*Task requirements*: Check every line below for the word "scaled" and copy each one that has it.

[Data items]
§
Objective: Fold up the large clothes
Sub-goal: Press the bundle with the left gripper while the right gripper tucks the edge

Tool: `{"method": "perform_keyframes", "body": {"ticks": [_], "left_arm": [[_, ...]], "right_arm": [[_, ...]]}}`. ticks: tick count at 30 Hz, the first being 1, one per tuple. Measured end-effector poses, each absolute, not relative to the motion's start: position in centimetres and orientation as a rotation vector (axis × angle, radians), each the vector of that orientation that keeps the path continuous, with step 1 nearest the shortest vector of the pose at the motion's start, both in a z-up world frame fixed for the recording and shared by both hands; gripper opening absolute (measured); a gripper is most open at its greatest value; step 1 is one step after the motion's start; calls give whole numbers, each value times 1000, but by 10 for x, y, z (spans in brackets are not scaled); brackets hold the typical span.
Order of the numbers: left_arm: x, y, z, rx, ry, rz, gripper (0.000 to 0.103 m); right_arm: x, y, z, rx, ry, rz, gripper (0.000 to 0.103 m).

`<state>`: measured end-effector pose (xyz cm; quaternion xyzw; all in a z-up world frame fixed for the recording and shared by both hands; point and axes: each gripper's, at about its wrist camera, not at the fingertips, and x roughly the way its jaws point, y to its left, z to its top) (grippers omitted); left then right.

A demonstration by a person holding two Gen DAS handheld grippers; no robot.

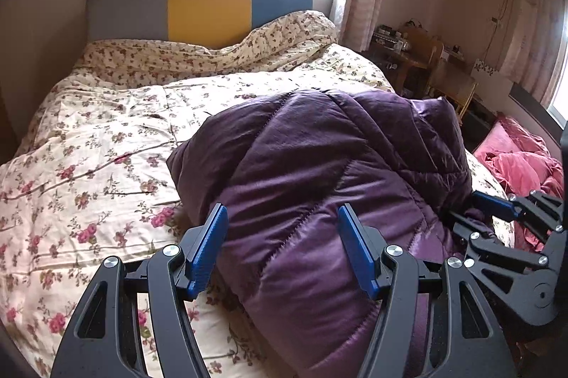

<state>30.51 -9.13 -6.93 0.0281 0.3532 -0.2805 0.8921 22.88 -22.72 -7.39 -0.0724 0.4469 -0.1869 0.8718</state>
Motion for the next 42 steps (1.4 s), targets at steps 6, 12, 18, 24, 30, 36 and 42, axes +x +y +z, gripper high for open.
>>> {"method": "perform_keyframes", "body": {"ticks": [6, 12, 18, 24, 30, 36, 42], "left_arm": [[315, -98, -76, 70, 749, -593, 64], [323, -112, -85, 68, 778, -611, 64], [326, -136, -105, 74, 820, -621, 64], [329, -148, -115, 91, 838, -602, 64], [329, -145, -111, 81, 840, -589, 64], [328, -140, -103, 70, 834, -574, 64], [327, -136, -94, 66, 822, -571, 64]], "right_arm": [[234, -239, -88, -133, 965, -398, 38], [234, -256, -113, -79, 997, -379, 38], [232, -271, -135, -36, 971, -355, 37], [233, -278, -139, -10, 952, -333, 38], [235, -275, -124, -16, 961, -341, 40], [235, -276, -103, 11, 953, -356, 44], [235, -275, -82, 35, 912, -383, 45]]}}
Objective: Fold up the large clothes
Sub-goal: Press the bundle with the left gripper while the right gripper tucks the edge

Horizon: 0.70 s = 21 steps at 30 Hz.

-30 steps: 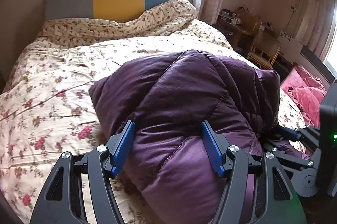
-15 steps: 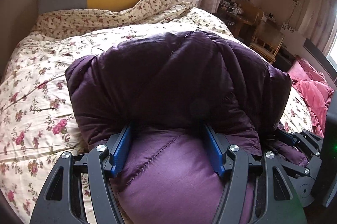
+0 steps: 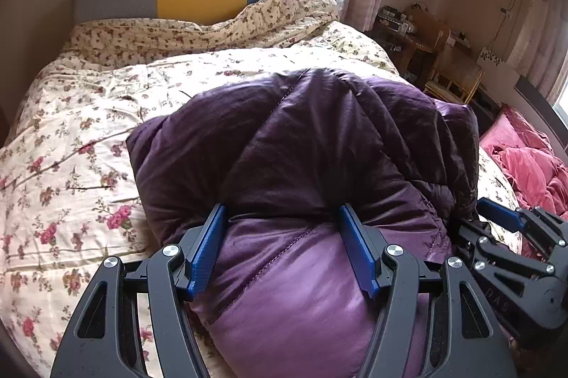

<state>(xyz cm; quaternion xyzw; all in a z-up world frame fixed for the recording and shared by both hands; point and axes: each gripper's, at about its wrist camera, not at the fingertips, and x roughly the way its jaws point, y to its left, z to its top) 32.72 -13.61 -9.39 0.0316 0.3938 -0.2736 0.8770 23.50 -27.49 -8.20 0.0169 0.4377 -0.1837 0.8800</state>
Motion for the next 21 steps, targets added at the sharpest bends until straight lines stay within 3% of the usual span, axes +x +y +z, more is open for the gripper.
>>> {"method": "perform_keyframes", "body": {"ticks": [10, 15, 21], "left_arm": [[330, -132, -84, 58, 803, -565, 65], [331, -134, -85, 66, 800, -573, 65], [332, -142, -96, 87, 817, -597, 65]], "right_arm": [[254, -272, -70, 24, 854, -435, 45], [267, -282, -85, 10, 890, -457, 53], [273, -293, -113, 18, 965, -450, 54]]}}
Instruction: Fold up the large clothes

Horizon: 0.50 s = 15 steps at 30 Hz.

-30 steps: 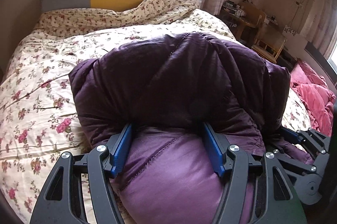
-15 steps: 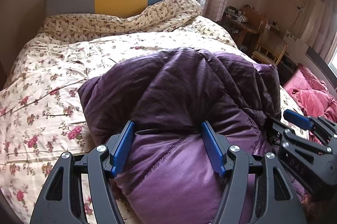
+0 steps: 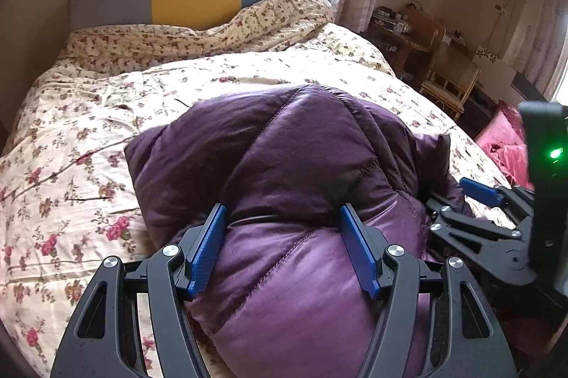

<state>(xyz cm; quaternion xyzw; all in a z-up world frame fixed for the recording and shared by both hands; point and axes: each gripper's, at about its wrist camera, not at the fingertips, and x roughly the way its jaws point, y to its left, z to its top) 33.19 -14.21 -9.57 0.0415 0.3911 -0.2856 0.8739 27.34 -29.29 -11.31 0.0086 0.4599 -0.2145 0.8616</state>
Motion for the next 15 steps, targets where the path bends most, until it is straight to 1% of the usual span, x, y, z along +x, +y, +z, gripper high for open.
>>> {"method": "perform_keyframes", "body": {"ticks": [5, 11, 12, 14, 15], "left_arm": [[332, -148, -108, 96, 832, -606, 65], [327, -137, -106, 56, 829, -595, 66], [326, -134, -104, 45, 829, -591, 67], [323, -120, -100, -9, 827, -573, 76], [321, -111, -98, -42, 831, -554, 76]], "right_arm": [[269, -299, -132, 21, 982, -436, 55], [265, -299, -136, 35, 966, -420, 57], [265, -300, -135, 37, 964, -417, 57], [264, -299, -132, 38, 965, -409, 57], [264, -299, -130, 37, 964, -403, 57]]}}
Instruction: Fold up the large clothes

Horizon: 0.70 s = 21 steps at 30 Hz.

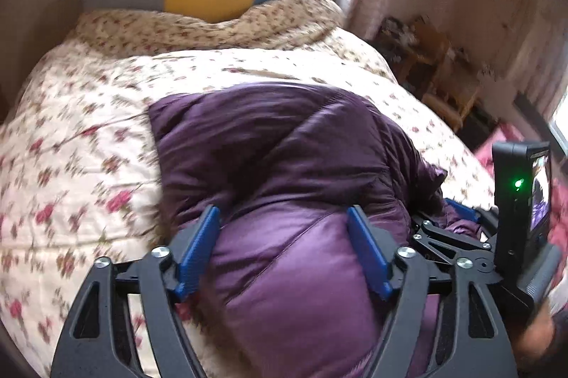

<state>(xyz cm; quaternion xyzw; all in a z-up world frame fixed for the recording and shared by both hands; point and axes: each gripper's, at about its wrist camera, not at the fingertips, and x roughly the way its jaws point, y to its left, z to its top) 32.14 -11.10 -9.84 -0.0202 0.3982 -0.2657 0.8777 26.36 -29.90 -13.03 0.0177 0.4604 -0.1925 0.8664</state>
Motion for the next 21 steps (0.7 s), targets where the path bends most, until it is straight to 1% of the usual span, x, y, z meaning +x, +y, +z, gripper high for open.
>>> {"method": "perform_keyframes", "body": {"ticks": [1, 3, 5, 7, 8, 14, 17, 21], "left_arm": [[321, -106, -98, -60, 835, -546, 76], [319, -90, -98, -107, 856, -521, 81], [317, -79, -99, -143, 872, -508, 82], [314, -70, -101, -172, 888, -503, 82], [312, -66, -101, -190, 895, -507, 82], [296, -56, -104, -264, 928, -554, 82], [289, -56, -109, -296, 948, -581, 83], [290, -58, -120, -345, 980, -610, 83]], "right_arm": [[262, -299, -128, 43, 963, -397, 58], [256, -300, -121, 59, 959, -380, 62], [249, -300, -115, 73, 948, -364, 71], [238, -303, -108, 111, 941, -335, 76], [233, -303, -105, 120, 937, -325, 82], [203, -308, -96, 219, 962, -241, 89], [195, -310, -102, 250, 993, -221, 92], [190, -313, -116, 292, 1023, -202, 93]]}}
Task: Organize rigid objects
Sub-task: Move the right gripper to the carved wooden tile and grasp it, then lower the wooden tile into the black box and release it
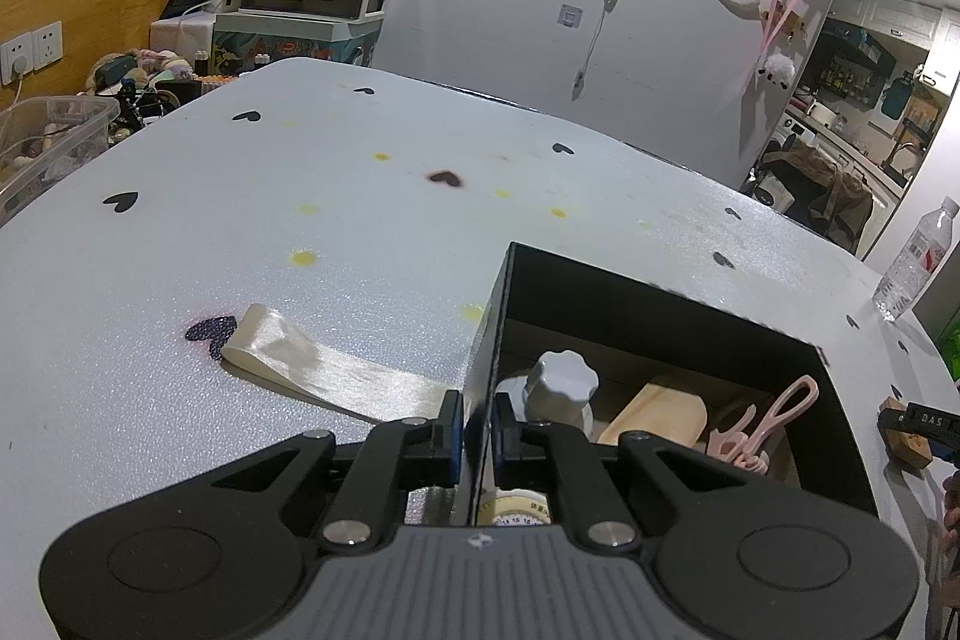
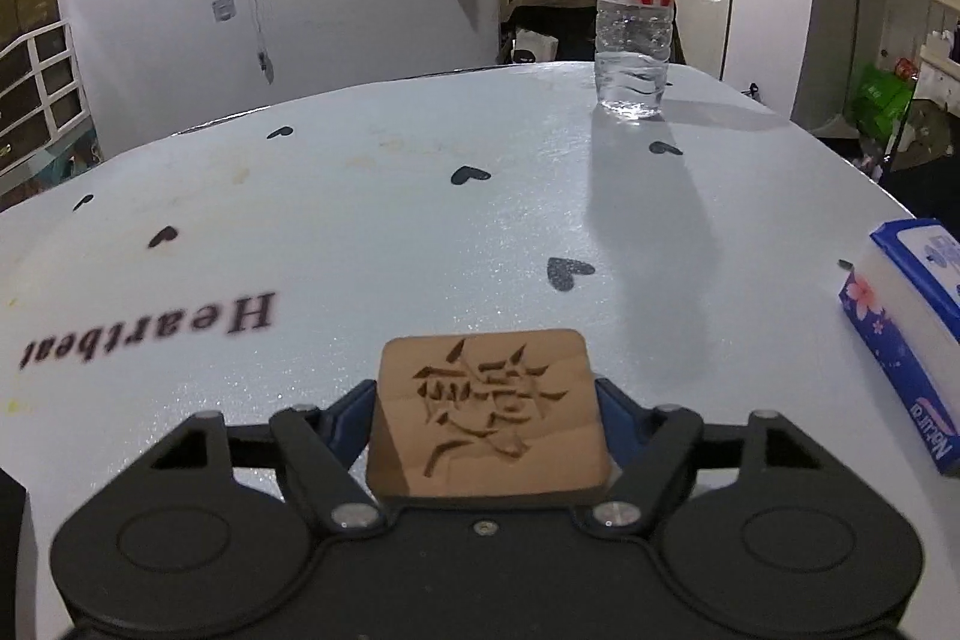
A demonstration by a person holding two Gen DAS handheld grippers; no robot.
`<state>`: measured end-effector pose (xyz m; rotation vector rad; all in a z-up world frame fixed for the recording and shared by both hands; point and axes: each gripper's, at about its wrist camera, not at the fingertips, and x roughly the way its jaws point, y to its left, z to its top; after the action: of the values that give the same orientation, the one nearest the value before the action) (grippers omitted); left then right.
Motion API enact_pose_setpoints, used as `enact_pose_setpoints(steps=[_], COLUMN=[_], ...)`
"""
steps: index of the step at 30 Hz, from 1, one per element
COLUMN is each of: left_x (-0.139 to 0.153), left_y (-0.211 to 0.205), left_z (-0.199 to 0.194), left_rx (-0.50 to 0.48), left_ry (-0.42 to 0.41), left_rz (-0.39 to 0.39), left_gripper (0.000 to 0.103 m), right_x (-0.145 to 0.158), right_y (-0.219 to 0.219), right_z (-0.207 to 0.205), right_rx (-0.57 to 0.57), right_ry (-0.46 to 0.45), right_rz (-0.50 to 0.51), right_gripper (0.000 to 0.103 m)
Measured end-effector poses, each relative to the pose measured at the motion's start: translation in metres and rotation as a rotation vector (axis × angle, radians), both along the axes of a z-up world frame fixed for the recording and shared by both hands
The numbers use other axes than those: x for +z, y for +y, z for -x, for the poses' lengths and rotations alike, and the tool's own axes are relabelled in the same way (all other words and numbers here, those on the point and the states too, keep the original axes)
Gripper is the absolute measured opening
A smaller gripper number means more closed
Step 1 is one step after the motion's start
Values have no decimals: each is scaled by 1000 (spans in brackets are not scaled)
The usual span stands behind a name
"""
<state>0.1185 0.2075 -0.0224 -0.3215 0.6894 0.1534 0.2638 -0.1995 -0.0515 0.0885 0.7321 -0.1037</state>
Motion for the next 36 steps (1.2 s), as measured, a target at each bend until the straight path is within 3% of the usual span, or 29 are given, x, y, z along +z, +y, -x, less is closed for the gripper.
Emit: enact_pose_setpoints(steps=[9,16,20,24,36], left_x=[0,0,0,0,0], left_y=[0,0,0,0,3], left_z=[0,0,0,0,-1], left_rx=[0,0,0,0,-3], left_ry=[0,1,1,1,4], left_rz=[-1,-3,-3,-1,13], left_gripper=[9,9,9,9,9], right_x=[5,39,66,82,82], right_y=[-3,24,53,90,216], right_z=[6,31,45,56,83], right_rx=[78,261,420,602,1189], right_ry=[2,-90,-154,-159,-56], right_rz=[-29,-116,-159,-183,5], right_gripper=[76,76,76,76,76])
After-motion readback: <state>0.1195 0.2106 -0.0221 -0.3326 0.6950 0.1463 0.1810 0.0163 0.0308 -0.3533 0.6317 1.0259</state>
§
*Final answer*:
Tool: `{"method": "perform_keyframes", "body": {"ticks": [_], "left_arm": [[_, ...]], "right_arm": [[_, ...]]}}`. ticks: tick count at 30 Hz, the first being 1, one per tuple. Measured end-effector poses, each absolute, not relative to the motion's start: position in centimetres and orientation as a rotation vector (axis × angle, radians), each the vector of that orientation that keeps the path continuous, with step 1 nearest the shortest vector of the pose at the motion's start, both in a z-up world frame fixed for the recording and shared by both hands; gripper opening absolute (measured); a gripper is most open at its greatest value; step 1 is one step after the motion's start; calls give whole numbers, each value times 1000, but by 10 for x, y, z (spans in brackets are not scaled); brackets hold the typical span.
Values have no decimals: each is scaled by 1000 (spans in brackets are not scaled)

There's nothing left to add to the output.